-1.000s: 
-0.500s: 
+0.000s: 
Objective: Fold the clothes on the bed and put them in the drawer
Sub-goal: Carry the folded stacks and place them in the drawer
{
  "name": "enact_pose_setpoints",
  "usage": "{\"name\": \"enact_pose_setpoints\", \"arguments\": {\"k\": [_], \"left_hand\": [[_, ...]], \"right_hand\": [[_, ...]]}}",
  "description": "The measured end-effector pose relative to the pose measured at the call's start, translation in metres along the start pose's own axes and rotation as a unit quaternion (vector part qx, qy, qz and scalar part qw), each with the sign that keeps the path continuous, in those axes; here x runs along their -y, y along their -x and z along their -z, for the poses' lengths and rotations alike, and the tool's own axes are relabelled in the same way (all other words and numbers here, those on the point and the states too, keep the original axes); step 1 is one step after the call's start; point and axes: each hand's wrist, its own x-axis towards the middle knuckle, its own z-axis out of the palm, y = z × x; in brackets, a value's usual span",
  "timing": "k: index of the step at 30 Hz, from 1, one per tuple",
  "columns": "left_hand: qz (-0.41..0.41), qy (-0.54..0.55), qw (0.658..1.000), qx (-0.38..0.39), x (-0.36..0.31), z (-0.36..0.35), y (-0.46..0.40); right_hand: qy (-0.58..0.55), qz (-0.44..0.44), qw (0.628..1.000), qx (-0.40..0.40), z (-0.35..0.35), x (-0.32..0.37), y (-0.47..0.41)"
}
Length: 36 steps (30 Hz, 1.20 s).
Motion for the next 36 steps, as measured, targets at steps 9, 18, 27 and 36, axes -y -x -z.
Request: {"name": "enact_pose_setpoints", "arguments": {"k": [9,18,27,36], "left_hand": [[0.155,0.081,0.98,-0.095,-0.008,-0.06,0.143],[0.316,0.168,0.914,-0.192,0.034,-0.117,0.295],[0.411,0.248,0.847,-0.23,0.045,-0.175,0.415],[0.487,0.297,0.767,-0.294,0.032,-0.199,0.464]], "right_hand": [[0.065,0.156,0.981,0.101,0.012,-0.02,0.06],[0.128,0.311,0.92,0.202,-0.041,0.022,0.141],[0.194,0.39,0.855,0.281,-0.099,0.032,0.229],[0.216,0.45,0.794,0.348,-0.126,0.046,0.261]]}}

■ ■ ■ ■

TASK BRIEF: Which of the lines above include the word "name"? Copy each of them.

ANSWER TO THIS TASK:
  "name": "enact_pose_setpoints",
  "usage": "{\"name\": \"enact_pose_setpoints\", \"arguments\": {\"k\": [_], \"left_hand\": [[_, ...]], \"right_hand\": [[_, ...]]}}",
Request: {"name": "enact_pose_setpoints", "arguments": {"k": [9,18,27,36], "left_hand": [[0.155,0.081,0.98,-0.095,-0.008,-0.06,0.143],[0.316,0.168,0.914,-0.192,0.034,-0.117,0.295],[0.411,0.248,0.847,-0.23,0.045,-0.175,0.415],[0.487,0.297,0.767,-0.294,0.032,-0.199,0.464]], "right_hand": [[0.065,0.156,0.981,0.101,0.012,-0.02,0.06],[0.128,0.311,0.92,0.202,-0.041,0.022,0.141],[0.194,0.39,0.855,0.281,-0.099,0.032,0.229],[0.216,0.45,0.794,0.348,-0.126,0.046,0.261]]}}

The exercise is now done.